Kontras Kritisi Pengangkatan Wiranto Sebagai Menkopolhukam

Kontras Kritisi Pengangkatan Wiranto Sebagai Menkopolhukam

 Jakarta, Winnetnews.com -  Komisi Untuk Orang Hilang dan Korban Tindak Kekerasan (Kontras) mengkritisi pengangkatan Wiranto sebagai Menteri Koordinator bidang Politik, Hukum dan Keamanan (Menkopolhukam) menggantikan Luhut Pandjaitan.

Alasannya, menurut Koordinator Kontras Haris Azhar, karena Ketua Umum Partai Hati Nurani Rakyat (Hanura) itu, adalah sosok yang harus bertanggung jawab terhadap sejumlah praktik pelanggaran HAM berat.

"Namanya ada di sejumlah laporan Komnas HAM, seperti peristiwa penyerangan 27 Juli, tragedi Trisakti, Mei 1998, Semanggi I dan II, penculikan dan penghilangan aktivis pro-demokrasi 1997/1998 serta Biak Berdarah," ujar Haris dalam keterangan tertulis yang diterima di Jakarta, Kamis (28/7/2016).

Bahkan, lanjut dia, Panglima ABRI/Tentara Nasional Indonesia (TNI) periode 1998-1999 ini juga disebut dalam sebuah laporan khusus setebal 92 halaman yang disusun PBB melalui Serious Crimes Unit, polisi investigator internasional di bawah kendali PBB dalam operasinya di Timor Timur (sekarang Timor Leste).

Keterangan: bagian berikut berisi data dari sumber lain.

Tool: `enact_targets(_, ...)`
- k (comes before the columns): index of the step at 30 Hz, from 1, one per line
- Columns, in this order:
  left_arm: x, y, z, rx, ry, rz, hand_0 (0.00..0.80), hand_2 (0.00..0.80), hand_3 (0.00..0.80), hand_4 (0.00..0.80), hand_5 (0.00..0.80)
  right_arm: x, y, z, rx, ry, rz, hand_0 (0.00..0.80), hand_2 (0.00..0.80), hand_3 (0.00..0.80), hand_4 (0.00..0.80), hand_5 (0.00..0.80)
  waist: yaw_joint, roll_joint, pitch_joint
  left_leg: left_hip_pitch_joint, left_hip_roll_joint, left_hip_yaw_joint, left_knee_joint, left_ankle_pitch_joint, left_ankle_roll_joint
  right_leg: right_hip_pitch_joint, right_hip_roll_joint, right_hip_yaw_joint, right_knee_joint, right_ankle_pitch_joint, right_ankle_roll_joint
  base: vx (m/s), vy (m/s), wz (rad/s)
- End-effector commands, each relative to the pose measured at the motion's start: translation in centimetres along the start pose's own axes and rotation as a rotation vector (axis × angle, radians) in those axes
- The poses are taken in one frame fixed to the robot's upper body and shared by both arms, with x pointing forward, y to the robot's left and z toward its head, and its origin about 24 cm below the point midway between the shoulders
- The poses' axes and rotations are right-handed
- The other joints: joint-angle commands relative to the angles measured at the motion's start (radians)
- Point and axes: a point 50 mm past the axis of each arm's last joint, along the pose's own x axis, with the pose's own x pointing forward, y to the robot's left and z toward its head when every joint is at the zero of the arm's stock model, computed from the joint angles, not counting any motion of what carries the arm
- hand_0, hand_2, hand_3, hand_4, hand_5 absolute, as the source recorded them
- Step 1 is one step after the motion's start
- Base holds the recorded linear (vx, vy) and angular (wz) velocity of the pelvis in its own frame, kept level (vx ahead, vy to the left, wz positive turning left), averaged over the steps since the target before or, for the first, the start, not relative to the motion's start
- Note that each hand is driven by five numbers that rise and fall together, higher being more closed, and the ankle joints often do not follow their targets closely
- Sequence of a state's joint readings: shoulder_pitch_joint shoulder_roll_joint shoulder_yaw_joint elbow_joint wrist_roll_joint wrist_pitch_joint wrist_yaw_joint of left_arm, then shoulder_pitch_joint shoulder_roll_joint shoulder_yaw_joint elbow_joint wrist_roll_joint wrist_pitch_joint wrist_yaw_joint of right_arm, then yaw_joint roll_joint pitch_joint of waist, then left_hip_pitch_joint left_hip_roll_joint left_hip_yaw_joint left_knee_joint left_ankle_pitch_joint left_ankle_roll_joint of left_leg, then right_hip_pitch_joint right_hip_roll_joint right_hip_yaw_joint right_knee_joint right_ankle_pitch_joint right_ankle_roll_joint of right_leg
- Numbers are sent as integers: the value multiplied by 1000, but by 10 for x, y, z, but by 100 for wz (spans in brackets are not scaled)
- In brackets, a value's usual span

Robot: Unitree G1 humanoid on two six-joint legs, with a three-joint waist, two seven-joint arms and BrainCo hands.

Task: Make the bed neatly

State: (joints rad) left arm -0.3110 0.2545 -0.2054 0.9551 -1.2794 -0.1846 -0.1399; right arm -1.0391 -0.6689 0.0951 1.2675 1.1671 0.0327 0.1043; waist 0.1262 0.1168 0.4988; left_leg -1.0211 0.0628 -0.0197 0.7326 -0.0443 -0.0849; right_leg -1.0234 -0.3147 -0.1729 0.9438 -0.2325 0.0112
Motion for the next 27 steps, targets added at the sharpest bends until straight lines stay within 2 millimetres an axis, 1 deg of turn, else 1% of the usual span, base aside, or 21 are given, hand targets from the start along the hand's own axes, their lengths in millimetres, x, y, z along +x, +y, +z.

Salah satu isi laporan itu, ungkap Haris, adalah bahwa "Wiranto gagal untuk mempertanggungjawabkan posisi sebagai komandan tertinggi dari semua kekuatan tentara dan polisi di Timor Leste untuk mencegah terjadinya kejahatan terhadap kemanusiaan dan gagalnya Wiranto dalam menghukum para pelaku".

"Inilah yang menyulitkan Wiranto masuk ke dalam yurisdiksi internasional, salah satunya ke Amerika Serikat ('US Visa Watch List') pada tahun 2003," kata dia.

Kontras pun menyoroti meningkatnya karir Wiranto usai terjadinya peristiwa berdarah, penyerangan kantor PDI pimpinan Megawati Soekarnoputri pada 27 Juli 1996, di mana pascakejadian berdarah itu dia naik menjadi Kepala Staf Angkatan Darat (KSAD) berbintang empat.

Menurut Kontras, keuntungan dari situasi keamanan dan politik rezim selalu memberikan keuntungan dan ruang gerak bagi Wiranto untuk melindungi dirinya sendiri dari kejahatan yang telah dilakukannya (impunitas).

"Kami menyampaikan kepada Presiden Joko Widodo, bahwa kesolidan tidak akan terbangun di atas figur-figur rapuh yang seiring waktu harus mempertanggungjawabkan tindakannya ketika ia masih menjabat posisi-posisi penting di Indonesia," tutur Haris.

Untuk itu, Kontras ingin meminta dukungan publik untuk bersolidaritas kepada korban dan keluarga korban pelanggaran HAM sembari membangun semangat, strategi dan siasat bahwa negara harus dan tetap bertanggung jawab membawa dan berpihak kepada keadilan.

Selain itu memulihkan mereka yang dicabut haknya, terkena stigma dan memastikan individu-individu pelanggar HAM akan dihukum sesuai dengan norma hukum yang berlaku di Republik Indonesia.